Per la cronaca hanno vinto le numero 1 al mondo Black/Huber (6-1 6-3 a Garrigues-Ruano Pascual) e la coppia ceco-australiana Peschke-Stubbs (6-3 2-6 10-4 a Srebotnik-Sugiyama). Inutile il tentativo della Wta di vivacizzare il torneo con l’abolizione dei vantaggi (il consueto “No Ad scores”) e l’introduzione del “tiebrekkone” nel terzo set. Dei 2 match di doppio non se ne accorto nessuno, davvero nessuno.
 

Giorgio Spalluto

  • 08/11/2008 18:37
    NIC
    Gran bella partita...peccato che lo streaming mi abbia abbandonato negli ultimi 2 game!!! La Dementieva sembrava tornata in partita anche se con 2 righe al pelo ma nel momento decisivo si è sciolta. Ho appreso dal sito scommesse di aver centrato la puntata sulla tennista giusta. Il bilancio torna in positivo...
  • 08/11/2008 21:37
    Ros(sana)
    In finale sono andate le due giocatrici che hanno giocato meglio durante il Master. Venus nel primo set oggi incredibile, poi è calata molto, specie al servizio. Ha comunque lottato e sono felice si giochi la finale, che non sarà per nulla semplcie, domani.
  • 08/11/2008 22:56
    Roberto Commentucci
    Sarei molto sorpreso da una sconfitta dela Williams domani.

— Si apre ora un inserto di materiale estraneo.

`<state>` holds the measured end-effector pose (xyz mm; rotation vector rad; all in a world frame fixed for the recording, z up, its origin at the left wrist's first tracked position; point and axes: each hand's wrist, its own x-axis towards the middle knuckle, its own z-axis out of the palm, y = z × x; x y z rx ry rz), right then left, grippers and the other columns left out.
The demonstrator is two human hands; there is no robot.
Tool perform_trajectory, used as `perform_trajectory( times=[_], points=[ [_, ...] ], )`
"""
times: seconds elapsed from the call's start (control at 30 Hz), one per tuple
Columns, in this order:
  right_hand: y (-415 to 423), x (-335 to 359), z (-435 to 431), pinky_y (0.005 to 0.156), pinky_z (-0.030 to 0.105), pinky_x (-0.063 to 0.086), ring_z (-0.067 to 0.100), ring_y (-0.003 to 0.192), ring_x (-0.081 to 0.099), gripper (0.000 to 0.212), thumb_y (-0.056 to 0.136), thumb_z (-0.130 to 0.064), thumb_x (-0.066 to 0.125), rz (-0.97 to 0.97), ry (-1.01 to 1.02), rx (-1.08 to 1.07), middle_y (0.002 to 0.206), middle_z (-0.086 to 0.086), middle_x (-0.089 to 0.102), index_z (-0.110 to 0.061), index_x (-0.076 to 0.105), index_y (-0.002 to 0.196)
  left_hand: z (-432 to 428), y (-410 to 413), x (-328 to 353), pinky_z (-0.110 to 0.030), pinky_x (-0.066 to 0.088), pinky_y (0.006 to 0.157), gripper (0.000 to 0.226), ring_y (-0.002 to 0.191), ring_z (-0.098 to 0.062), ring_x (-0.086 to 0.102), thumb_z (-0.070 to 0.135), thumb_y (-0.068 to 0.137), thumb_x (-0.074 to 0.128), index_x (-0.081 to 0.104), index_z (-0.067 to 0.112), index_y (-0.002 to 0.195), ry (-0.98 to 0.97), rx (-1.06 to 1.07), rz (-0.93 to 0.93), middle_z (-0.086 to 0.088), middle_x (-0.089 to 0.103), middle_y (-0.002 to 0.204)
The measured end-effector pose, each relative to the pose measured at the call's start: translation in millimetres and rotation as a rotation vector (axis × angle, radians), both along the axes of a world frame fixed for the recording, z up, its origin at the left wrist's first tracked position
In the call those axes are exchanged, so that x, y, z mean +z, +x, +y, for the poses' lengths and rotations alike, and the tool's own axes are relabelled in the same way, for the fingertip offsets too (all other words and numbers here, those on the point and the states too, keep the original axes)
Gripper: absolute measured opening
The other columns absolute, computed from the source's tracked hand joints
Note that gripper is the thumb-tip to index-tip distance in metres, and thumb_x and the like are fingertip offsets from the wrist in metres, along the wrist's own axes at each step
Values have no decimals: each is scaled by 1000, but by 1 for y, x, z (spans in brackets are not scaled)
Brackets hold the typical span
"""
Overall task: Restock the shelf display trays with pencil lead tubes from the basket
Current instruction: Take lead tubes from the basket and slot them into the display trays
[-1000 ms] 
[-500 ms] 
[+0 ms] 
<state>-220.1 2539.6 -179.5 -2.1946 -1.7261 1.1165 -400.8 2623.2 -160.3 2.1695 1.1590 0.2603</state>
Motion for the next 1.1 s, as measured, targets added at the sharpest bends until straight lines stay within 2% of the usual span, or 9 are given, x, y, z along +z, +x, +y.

La Zvonareva gioca un bellissimo tennis, è molto completa tecnicamente, ha un eccellente rovescio e un'ottima mano, ma contro Venus pagherà molto cara l'insufficienza della sua seconda palla di servizio. b Basterà una Williams al 70%, come quasi sempre, del resto.
  • 09/11/2008 00:56
    ubaldoscanagatta
    Mi complimento con Giorgio per gli ottimi servizi, credo che in Italia nessuno abbia potuto seguire meglio dei nostri lettori quel che è accaduto (e non è accaduto) a Doha. Certo a pensare che l'ultima partita persa da Venus è stata quella di Mosca con Flavia Pennetta, che anche a Zurigo era riuscita a metterla non poco in difficoltà, ci sarebbe da essere ottimisti sulle chances di Flavia di entrare a vele spiegate tra le top-ten in breve tempo e magari di non fermarsi nelle retrovie. Speriamo soltanto che alla prova dei fatti le mie non siano pie illusioni. Ma la Pennetta che ho visto in tv in quest'ultimo mese mi è parsa tutt'altra giocatrice rispetto a quella che avevo sempre vista dal vero e non vedo l'ora di arrivare in Australia per verificare se la Pennetta outdoor vale quella indoor.
  • 09/11/2008 07:14
    Yes, Marat can
    Ieri ne ho beccate 0 su 2: 0% Oggi Zvonareva Del Potro TSONGA
  • 09/11/2008 12:21
    Luca93
    Accidenti!!! Jelena avrebbe anche potuto portarla a casa la partita!!!Sarà x l'anno prossimo. Che le williams si ritirino,ormai hanno stancato soprattutto Venus.
  • 09/11/2008 15:36
    angelica
    Come si diceva un po' di tempo fa sul blog, ci sono tornei dove alcuni giocatori si trovano particolarmente bene e ottengono sempre ottimi risultati. Per Vera Zvonareva Doha sembra proprio il suo posto ideale. Due volte che ci ha giocato quest'anno e due volte e' arrivata in finale. Tutte e due le volte era la meno considerata. Tutte e due le volte ha giocata un gran bel tennis. E chissà, a guardare la visiera che indossa così consumata, forse è la stessa che indossava a febbraio e poi non l'ha più cambiata. Che dici Giorgio, gli chiediamo da quanto non la cambia la visiera portafortuna? eheheh
  • 09/11/2008 15:49
    angelica
    Personalmente ho trovato che sia stato un bel master. Ed al contrario di Tommasi non credo proprio che i due forfait di Ivanovic e Serena Williams abbiano falsato il torneo: Ana Ivanovic era già fuori, Serena se non era in forma più che ottima con la Dementieva sapeva di non potercela fare. Ora quello che spesso sente dire è "Quando Serena Williams è in forma è la più forte e la n.1" Si ma quando è in forma? Cercare di essere al meglio fisicamente fa parte delle qualità di un tennista, così come diritto e rovescio. A vedere alcune foto di Serena Williams a Doha, sinceramente sembrava decisamente in condizioni atletiche (!?) scarse. E se Safina non fosse implosa poteva perdre anche con Dinara. Credo anche che se non sei ben preparata, poi è facile infortunarsi, come spesso, molto spesso capita a Serena. Perciò secondo me, molto meglio una Jankovic n.1 che questa Serena. Non è un caso se Venus ha detto che nel off-season si dedicherà alla parte atletica per essere pronta per la nuova stagione.